Das Bundesgericht bestätigt: Der Genfer Mindestlohn muss in jedem einzelnen Monat erreicht und ausbezahlt werden. Eine Arbeitgeberin beschäftigte eine Finanzberaterin mit Fixlohn und Provisionen. Obwohl die Gesamtvergütung während des gesamten Arbeitsverhältnisses den rechnerischen Mindestlohn insgesamt überstieg, lag der ausbezahlte Lohn in mehreren Monaten darunter. Die Arbeitnehmerin verlangte deshalb die Lohndifferenz. 
Nach kantonalem Genfer Recht ist der Mindestlohn monatlich auszurichten. Diese Regelung dient der Bekämpfung von Armut und soll sicherstellen, dass Beschäftigte ihre laufenden Lebenshaltungskosten jeden Monat decken können. Sie verstösst weder gegen den Vorrang des Bundesrechts noch gegen die Kompetenzordnung zwischen Bund und Kantonen.
Entscheidend: Überschüsse aus provisionsstarken Monaten dürfen nicht mit Unterschreitungen in anderen Monaten verrechnet werden. Provisionen bleiben zulässig und werden bei der monatlichen Mindestlohnberechnung berücksichtigt. Sie ändern jedoch nichts daran, dass in jedem Monat mindestens der gesetzlich garantierte Betrag geschuldet ist. Eine gesamthafte Betrachtung über das ganze Arbeitsverhältnis genügt nicht. 

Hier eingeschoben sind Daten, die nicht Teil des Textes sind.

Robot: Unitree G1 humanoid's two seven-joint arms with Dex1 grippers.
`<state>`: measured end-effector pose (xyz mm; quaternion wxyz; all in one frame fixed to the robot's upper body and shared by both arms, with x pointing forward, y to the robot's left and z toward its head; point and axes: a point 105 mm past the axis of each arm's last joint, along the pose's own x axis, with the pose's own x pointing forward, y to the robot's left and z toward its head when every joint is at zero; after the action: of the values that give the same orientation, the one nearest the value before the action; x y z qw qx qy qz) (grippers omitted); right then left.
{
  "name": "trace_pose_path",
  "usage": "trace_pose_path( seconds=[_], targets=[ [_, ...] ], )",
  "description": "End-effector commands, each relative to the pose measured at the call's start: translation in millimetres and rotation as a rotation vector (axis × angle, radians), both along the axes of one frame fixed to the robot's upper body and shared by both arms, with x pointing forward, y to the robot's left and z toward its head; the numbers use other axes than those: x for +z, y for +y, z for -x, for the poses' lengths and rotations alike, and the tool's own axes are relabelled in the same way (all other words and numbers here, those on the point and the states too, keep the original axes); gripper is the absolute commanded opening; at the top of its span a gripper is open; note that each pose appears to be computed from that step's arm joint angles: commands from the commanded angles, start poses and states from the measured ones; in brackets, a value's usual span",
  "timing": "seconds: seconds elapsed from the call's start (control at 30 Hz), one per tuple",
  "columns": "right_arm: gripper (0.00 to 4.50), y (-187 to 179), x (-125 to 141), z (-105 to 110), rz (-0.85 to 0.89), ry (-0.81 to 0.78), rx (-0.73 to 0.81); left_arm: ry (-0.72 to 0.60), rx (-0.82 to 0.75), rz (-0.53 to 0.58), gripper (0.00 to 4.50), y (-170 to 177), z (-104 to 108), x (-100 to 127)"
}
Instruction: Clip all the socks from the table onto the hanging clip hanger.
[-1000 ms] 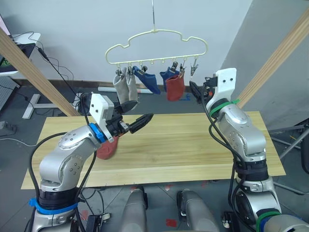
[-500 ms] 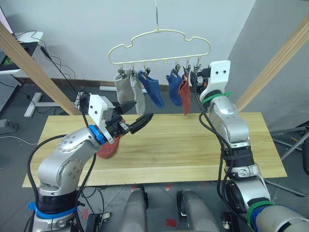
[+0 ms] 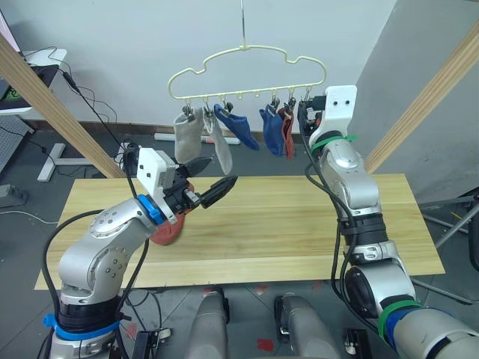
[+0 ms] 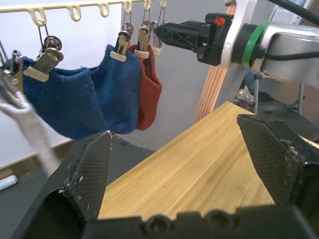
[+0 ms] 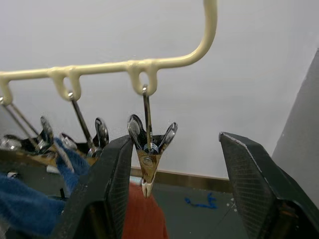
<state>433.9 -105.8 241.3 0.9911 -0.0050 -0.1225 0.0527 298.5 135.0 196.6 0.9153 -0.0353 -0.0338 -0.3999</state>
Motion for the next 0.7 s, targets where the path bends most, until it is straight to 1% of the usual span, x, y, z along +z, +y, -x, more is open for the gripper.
trace_pose_path(
  seconds=[0.03,0.5,0.6,0.63,0.7],
  targets=[
    [2.86,7.5,18.7,0.8,-0.034,-0.058,0.017,-0.047,-0.025,0.002,4.50,-6.2,6.6,9.8],
    [2.86,30.2,22.9,-0.7,-0.095,-0.053,0.095,-0.045,-0.017,0.004,4.50,-7.0,7.2,9.3],
    [2.33,30.3,22.7,-0.9,-0.100,-0.051,0.093,-0.044,-0.019,0.005,4.50,-7.8,8.0,8.9],
    [2.01,29.7,22.8,-1.2,-0.099,-0.050,0.089,-0.043,-0.019,0.004,4.50,-7.8,8.1,8.7],
    [2.01,28.6,22.7,-1.6,-0.097,-0.049,0.084,-0.042,-0.019,0.003,4.50,-7.9,8.2,8.5]
  ],
)
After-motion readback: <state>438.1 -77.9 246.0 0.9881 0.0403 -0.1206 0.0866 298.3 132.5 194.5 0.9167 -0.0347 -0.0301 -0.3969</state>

(Bundesgericht, Urteil 4A_595/2025 vom 25.06.2026)
Das Bundesgericht trat auf die Beschwerde in Zivilsachen mangels des erforderlichen Streitwerts von CHF 15’000 nicht ein und wies die subsidiäre Verfassungsbeschwerde ab. Die Arbeitgeberin muss der Arbeitnehmerin CHF 10’731 brutto zuzüglich 5 % Zins seit dem 1. Dezember 2022 bezahlen; hinzu kommen Gerichtskosten und Parteientschädigung. 
Praxisfolge: Variable Vergütungssysteme müssen so ausgestaltet sein, dass der kantonale Mindestlohn unabhängig von schwankenden Provisionen jeden Monat gewährleistet ist.